Take the lines below between the one holding "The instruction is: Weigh" and the one holding "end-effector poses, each", inclusive, and copy them exactly. Add nothing.
▼▼▼
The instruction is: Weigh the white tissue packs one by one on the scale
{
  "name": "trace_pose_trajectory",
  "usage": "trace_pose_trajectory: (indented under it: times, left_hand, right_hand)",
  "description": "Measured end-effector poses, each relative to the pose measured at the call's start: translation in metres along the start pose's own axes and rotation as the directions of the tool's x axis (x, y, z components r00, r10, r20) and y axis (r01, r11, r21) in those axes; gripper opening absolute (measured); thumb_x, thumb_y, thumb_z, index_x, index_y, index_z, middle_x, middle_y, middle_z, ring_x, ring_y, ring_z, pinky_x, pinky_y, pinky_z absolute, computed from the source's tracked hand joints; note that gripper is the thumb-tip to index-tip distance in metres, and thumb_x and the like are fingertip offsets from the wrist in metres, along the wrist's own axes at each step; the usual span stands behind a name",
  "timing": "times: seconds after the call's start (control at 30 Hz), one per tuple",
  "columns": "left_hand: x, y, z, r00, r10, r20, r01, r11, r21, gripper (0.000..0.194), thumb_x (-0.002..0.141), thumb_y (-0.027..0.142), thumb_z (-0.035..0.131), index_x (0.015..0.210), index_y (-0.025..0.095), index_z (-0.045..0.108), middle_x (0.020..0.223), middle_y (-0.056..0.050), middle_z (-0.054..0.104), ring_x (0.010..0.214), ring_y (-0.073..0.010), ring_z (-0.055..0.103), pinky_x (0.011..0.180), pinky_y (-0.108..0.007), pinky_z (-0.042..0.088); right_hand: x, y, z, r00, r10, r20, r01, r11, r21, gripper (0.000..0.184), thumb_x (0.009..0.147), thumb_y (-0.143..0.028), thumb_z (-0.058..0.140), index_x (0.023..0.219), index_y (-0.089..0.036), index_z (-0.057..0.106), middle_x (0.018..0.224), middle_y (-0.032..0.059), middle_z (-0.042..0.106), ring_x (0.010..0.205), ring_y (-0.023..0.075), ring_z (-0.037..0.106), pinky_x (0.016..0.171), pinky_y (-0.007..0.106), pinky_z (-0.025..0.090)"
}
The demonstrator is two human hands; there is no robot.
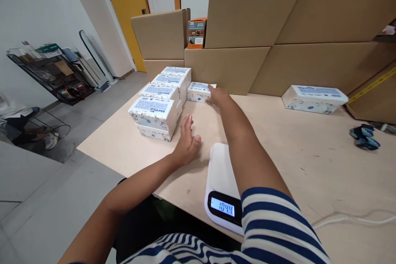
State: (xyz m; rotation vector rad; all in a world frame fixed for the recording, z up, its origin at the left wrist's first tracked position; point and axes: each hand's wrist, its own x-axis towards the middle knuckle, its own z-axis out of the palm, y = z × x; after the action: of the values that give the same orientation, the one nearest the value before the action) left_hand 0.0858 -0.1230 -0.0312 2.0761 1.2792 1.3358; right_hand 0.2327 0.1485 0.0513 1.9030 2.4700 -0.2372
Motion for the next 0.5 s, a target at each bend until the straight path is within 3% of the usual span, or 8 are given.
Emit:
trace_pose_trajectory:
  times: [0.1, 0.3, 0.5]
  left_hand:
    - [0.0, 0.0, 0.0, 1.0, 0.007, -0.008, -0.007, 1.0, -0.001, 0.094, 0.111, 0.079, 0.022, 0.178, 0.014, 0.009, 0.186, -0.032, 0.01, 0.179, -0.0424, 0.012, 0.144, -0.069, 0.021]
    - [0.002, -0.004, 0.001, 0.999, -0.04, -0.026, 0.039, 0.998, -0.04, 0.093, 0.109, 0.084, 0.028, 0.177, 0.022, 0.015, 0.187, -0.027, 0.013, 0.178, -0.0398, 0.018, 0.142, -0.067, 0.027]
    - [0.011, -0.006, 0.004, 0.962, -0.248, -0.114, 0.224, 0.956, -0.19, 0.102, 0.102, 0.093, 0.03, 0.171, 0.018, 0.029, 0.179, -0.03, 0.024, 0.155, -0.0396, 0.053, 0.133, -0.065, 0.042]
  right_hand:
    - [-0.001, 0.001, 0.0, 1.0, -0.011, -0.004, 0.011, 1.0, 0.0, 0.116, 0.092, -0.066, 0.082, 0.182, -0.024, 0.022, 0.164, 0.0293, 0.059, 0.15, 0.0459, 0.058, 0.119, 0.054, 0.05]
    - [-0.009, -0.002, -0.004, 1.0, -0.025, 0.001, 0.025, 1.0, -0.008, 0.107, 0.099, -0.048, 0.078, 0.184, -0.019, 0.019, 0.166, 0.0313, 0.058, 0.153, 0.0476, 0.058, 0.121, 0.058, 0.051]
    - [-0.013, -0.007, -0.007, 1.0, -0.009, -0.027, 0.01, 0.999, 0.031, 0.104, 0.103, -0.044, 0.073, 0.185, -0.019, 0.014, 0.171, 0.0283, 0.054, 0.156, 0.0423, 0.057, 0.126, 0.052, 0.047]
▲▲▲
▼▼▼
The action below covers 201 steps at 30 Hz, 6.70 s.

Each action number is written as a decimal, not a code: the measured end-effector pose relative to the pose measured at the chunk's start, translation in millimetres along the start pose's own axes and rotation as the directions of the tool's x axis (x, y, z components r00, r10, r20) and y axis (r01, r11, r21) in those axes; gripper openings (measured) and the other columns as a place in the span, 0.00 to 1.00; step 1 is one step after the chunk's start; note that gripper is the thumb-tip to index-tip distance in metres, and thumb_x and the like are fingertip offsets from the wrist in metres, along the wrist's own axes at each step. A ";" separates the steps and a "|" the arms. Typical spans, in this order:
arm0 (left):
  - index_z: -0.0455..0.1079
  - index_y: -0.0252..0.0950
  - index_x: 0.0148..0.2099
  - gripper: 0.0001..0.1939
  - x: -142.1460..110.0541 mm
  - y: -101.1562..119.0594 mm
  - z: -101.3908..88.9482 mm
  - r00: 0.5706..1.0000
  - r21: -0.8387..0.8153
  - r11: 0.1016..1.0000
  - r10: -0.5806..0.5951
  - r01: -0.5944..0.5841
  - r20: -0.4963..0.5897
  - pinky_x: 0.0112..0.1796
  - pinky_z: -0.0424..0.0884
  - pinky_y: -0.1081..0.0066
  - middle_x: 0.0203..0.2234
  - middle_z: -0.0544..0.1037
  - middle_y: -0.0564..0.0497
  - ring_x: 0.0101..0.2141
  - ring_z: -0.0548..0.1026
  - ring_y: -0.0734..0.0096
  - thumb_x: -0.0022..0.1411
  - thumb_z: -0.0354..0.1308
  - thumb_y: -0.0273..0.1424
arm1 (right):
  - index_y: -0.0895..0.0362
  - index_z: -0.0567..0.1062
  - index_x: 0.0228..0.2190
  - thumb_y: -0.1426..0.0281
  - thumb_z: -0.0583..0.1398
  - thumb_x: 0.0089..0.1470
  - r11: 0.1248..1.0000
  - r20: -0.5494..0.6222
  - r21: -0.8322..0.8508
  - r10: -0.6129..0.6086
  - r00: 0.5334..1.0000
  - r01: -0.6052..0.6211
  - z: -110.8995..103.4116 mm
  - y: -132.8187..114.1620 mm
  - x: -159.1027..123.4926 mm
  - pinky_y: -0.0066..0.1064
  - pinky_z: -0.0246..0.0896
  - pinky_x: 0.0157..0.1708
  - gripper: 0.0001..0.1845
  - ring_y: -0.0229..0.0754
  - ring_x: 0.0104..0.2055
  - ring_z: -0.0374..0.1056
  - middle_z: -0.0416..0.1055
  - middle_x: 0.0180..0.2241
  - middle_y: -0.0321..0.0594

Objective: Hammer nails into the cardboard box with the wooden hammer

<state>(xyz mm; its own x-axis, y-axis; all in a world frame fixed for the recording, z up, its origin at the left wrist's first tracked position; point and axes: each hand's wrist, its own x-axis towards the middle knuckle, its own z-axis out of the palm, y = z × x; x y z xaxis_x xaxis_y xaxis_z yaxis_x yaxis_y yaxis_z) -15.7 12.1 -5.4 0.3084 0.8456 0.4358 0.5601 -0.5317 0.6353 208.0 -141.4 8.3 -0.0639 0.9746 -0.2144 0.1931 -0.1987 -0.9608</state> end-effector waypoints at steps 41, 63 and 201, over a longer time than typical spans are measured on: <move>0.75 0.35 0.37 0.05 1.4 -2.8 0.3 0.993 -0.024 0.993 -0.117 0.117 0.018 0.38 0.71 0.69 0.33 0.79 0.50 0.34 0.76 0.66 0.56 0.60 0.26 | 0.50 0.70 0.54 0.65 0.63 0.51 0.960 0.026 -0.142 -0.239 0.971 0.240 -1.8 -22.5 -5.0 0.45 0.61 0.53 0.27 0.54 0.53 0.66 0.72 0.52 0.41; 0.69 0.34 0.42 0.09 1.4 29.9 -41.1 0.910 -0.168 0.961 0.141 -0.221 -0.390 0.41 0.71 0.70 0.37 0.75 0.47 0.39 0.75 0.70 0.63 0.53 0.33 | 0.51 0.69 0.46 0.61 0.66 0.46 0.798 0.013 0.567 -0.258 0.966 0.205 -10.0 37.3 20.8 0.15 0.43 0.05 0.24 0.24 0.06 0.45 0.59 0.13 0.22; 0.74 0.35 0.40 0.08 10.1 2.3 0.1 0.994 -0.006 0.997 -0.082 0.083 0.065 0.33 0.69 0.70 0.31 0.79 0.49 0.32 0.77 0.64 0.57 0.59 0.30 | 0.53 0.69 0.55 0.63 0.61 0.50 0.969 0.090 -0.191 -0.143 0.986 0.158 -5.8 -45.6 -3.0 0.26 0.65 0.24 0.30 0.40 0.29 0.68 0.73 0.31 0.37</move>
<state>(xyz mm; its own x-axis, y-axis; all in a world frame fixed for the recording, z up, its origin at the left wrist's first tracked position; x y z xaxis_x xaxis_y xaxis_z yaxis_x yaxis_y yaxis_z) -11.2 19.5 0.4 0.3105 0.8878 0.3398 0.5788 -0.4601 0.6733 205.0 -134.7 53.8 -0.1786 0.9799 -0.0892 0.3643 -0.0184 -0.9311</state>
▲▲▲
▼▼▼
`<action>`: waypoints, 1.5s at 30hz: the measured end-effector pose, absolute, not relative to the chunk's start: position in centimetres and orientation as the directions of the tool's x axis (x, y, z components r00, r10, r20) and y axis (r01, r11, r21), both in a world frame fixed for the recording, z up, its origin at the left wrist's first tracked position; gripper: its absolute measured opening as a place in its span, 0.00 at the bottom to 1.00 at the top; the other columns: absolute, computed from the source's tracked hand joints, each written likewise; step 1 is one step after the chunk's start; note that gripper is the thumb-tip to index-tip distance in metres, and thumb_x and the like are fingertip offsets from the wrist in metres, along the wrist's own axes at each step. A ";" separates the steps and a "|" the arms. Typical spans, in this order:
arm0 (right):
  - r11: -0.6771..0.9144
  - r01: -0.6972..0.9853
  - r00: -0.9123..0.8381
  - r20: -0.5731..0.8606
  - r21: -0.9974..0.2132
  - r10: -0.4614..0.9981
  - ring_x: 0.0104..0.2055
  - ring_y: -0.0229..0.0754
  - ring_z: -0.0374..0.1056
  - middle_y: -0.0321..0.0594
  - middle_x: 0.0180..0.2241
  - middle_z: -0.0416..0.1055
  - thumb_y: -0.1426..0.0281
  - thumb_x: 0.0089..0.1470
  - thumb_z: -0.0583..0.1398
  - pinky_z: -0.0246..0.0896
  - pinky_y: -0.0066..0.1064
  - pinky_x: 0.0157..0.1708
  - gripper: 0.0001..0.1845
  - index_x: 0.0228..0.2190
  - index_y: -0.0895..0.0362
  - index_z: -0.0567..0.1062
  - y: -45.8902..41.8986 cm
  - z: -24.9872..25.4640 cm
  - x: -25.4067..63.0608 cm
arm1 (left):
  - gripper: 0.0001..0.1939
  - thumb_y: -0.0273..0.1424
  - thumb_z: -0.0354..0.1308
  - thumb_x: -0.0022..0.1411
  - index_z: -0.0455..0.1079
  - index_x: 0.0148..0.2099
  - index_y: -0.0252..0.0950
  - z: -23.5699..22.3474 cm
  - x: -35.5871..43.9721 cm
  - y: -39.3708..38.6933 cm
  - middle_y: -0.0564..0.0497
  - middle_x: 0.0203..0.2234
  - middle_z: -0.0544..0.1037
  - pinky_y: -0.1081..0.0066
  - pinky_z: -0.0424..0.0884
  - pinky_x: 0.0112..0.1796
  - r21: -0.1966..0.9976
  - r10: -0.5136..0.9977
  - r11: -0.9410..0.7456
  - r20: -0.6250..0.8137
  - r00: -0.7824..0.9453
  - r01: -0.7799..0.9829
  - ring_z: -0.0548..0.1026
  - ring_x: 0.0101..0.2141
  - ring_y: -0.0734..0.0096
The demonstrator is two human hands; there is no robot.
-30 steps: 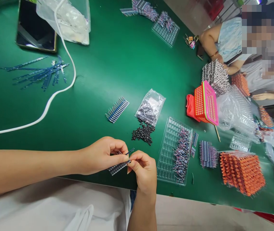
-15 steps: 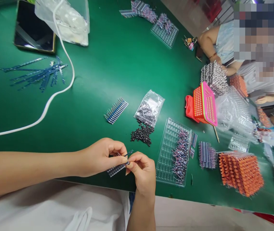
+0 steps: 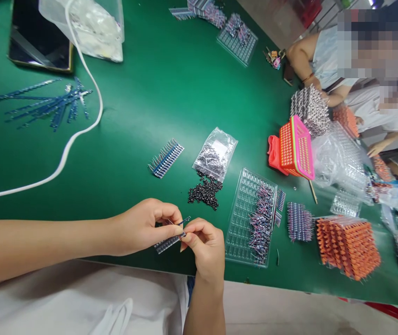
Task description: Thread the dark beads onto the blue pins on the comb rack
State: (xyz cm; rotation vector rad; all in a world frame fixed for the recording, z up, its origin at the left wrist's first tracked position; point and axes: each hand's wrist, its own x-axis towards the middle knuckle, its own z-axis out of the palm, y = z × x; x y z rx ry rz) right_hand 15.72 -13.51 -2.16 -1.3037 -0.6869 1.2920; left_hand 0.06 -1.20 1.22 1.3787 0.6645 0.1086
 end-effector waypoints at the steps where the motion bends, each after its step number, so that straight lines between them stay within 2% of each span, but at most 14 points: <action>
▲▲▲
# [RESPONSE TO THIS EXERCISE]
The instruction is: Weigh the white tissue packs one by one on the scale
{
  "name": "trace_pose_trajectory",
  "usage": "trace_pose_trajectory: (indented under it: times, left_hand, right_hand)",
  "description": "Measured end-effector poses, each relative to the pose measured at the call's start: translation in metres along the start pose's own axes and rotation as the directions of the tool's x axis (x, y, z components r00, r10, r20) and y axis (r01, r11, r21) in those axes; gripper opening absolute (measured); thumb_x, thumb_y, thumb_z, index_x, index_y, index_z, middle_x, middle_y, middle_z, ring_x, ring_y, ring_z, pinky_x, pinky_y, pinky_z absolute, computed from the source's tracked hand joints; note that gripper is the thumb-tip to index-tip distance in metres, and thumb_x and the like are fingertip offsets from the wrist in metres, along the wrist's own axes at each step; the usual span stands behind a name",

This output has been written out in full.